(STORED DATA Opens)

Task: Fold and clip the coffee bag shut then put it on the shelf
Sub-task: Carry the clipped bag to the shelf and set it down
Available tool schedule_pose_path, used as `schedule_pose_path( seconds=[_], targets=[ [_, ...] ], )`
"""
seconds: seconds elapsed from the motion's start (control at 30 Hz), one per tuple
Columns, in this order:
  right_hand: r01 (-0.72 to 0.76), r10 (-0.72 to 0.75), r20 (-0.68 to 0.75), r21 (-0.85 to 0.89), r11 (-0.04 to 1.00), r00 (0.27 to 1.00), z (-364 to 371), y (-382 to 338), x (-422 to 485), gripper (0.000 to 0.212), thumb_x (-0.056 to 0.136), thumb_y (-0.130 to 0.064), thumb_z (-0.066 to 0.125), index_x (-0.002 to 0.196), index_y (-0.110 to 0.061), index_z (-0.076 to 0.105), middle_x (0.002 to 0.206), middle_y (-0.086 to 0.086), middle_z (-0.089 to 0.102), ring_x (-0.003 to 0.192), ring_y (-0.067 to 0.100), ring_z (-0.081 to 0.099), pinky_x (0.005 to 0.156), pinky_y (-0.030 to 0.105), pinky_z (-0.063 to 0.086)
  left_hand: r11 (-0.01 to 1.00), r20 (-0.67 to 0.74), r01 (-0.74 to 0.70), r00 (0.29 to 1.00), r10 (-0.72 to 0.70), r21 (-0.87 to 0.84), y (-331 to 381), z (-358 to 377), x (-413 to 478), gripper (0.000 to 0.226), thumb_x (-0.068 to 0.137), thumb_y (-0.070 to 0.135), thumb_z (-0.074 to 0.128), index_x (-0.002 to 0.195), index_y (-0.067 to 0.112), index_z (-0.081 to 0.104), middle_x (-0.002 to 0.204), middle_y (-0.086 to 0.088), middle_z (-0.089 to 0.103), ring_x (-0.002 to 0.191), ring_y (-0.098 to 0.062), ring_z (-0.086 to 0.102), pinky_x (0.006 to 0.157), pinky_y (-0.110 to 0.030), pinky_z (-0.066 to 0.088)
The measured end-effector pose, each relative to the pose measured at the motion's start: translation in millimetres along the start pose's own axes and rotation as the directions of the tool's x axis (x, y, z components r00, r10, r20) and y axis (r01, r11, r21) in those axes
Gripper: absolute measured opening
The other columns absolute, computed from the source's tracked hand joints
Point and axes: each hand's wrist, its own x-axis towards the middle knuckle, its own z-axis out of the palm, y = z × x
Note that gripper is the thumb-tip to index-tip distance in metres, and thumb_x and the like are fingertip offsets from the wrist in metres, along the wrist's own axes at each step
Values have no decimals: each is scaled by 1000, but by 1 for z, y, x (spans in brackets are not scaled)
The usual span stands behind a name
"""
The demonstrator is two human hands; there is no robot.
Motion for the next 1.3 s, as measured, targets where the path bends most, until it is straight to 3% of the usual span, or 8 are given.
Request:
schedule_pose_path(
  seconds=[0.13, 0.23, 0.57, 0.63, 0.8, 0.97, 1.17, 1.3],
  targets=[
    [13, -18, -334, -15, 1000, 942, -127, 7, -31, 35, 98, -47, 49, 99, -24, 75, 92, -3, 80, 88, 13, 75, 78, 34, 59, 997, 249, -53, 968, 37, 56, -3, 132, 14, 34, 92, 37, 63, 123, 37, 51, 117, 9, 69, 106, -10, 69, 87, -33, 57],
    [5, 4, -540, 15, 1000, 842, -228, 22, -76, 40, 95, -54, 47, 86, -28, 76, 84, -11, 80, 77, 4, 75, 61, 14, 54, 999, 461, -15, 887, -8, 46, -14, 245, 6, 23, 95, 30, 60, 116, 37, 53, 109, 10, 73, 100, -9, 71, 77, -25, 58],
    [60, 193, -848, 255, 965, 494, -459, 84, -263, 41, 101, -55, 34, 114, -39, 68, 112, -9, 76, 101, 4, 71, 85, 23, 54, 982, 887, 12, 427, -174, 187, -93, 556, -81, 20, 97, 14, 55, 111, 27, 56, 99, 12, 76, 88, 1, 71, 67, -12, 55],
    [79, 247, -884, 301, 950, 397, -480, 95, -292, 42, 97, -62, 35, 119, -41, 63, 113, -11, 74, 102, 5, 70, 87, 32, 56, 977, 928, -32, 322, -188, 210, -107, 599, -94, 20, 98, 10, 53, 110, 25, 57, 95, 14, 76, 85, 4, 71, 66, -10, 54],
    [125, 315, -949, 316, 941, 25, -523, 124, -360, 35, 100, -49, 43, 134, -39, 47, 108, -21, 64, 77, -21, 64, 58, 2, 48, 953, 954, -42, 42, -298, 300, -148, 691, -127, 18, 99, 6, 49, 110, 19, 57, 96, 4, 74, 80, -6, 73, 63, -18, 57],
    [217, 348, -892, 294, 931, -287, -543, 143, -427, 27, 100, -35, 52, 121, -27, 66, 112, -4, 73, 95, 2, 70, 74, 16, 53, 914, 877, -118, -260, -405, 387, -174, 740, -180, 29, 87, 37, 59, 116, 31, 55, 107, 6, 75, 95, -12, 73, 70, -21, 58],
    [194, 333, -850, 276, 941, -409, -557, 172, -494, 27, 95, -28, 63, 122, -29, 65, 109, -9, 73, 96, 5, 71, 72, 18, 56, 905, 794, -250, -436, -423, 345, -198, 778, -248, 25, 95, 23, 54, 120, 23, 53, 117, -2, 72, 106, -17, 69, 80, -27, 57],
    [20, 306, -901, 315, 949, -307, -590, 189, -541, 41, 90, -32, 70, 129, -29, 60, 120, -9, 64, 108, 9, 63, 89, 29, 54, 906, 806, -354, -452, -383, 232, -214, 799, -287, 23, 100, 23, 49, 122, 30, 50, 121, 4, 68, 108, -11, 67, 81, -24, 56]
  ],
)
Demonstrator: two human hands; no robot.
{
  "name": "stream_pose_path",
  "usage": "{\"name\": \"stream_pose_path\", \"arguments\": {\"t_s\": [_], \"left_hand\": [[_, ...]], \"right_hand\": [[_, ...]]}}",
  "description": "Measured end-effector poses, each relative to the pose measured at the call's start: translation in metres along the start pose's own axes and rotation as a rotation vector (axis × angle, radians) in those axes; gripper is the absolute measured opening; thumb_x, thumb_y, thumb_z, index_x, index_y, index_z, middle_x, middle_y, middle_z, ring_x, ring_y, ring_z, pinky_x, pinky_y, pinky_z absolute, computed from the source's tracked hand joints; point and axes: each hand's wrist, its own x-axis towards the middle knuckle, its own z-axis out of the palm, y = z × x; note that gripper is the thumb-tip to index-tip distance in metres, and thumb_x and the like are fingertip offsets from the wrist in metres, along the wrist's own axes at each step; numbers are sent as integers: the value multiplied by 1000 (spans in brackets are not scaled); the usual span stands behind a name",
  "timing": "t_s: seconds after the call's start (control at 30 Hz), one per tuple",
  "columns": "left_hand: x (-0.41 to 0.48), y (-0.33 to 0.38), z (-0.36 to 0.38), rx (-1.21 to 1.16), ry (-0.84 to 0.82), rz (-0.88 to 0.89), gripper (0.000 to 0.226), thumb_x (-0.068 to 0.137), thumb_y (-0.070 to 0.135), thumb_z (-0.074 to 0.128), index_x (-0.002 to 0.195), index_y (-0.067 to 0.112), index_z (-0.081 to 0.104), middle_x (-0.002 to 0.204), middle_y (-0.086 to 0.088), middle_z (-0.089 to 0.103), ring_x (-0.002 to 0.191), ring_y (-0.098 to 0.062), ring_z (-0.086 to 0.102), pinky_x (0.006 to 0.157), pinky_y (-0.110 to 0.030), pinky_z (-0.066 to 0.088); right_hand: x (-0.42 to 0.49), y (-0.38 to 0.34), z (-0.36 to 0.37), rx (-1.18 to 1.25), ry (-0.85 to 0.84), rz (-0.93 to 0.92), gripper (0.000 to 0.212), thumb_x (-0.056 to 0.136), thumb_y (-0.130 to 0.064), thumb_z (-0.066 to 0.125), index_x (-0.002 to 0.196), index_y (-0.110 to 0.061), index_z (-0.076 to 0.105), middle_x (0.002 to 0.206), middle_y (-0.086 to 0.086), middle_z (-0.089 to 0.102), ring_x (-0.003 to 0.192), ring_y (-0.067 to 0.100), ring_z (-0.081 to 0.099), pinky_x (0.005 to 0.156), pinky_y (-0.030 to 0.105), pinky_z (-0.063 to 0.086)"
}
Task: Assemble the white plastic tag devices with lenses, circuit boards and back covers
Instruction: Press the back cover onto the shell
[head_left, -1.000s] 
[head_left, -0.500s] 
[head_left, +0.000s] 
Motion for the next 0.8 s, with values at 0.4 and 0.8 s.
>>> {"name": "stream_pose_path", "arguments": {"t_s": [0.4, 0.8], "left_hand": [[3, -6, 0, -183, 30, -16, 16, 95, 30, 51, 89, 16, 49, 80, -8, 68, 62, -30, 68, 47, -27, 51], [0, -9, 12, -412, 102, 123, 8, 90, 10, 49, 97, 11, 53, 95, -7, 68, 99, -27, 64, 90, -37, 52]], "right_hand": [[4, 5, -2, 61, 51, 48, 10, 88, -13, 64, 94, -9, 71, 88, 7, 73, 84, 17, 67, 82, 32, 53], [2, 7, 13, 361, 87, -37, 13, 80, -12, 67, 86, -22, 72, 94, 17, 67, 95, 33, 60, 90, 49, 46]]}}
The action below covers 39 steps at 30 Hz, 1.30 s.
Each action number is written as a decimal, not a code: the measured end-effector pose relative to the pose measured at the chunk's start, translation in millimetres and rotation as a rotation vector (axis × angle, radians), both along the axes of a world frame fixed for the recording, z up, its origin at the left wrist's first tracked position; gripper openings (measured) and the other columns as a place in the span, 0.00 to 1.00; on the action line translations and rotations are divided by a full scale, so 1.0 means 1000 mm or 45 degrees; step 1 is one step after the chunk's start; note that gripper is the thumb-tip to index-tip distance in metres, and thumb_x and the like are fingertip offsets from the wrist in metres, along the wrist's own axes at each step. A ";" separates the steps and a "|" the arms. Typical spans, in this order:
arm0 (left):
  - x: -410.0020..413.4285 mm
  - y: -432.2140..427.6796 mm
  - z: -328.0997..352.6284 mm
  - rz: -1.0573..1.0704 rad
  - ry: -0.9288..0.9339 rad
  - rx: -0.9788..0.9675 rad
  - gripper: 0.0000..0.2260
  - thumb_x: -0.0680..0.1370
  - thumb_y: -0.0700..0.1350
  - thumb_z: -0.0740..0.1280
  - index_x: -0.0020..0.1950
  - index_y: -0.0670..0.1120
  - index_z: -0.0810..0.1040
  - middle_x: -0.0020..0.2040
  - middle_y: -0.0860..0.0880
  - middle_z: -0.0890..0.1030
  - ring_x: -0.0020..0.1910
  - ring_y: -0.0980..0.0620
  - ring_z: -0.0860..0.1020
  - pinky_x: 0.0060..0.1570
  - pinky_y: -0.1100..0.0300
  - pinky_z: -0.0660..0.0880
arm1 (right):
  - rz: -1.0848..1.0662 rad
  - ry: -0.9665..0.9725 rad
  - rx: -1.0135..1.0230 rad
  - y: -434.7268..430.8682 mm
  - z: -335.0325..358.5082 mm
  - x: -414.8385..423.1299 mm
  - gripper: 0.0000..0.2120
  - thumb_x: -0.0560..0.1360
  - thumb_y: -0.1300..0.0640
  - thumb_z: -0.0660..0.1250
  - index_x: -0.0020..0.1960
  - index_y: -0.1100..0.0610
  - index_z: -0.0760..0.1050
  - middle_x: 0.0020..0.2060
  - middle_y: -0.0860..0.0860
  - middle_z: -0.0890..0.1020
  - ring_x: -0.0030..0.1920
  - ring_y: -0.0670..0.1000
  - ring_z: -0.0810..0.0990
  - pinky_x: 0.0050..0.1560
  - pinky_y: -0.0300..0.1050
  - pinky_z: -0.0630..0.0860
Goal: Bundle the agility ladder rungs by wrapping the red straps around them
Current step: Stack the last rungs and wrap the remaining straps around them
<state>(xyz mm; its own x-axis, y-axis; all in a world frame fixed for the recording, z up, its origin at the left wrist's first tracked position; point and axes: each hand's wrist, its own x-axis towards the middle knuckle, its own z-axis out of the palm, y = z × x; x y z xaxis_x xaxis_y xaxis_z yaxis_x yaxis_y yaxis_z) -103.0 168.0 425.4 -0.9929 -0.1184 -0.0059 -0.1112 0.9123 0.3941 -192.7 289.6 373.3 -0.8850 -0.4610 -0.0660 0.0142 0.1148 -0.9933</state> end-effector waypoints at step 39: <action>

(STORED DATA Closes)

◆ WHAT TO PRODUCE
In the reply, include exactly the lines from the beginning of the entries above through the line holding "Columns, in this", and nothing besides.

◆ EXERCISE ANSWER
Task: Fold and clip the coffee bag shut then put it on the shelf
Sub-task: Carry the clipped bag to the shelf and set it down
Available tool schedule_pose_path, used as `schedule_pose_path( seconds=[_], targets=[ [_, ...] ], )`
"""
seconds: seconds elapsed from the motion's start (control at 30 Hz), one per tuple
Columns, in this order:

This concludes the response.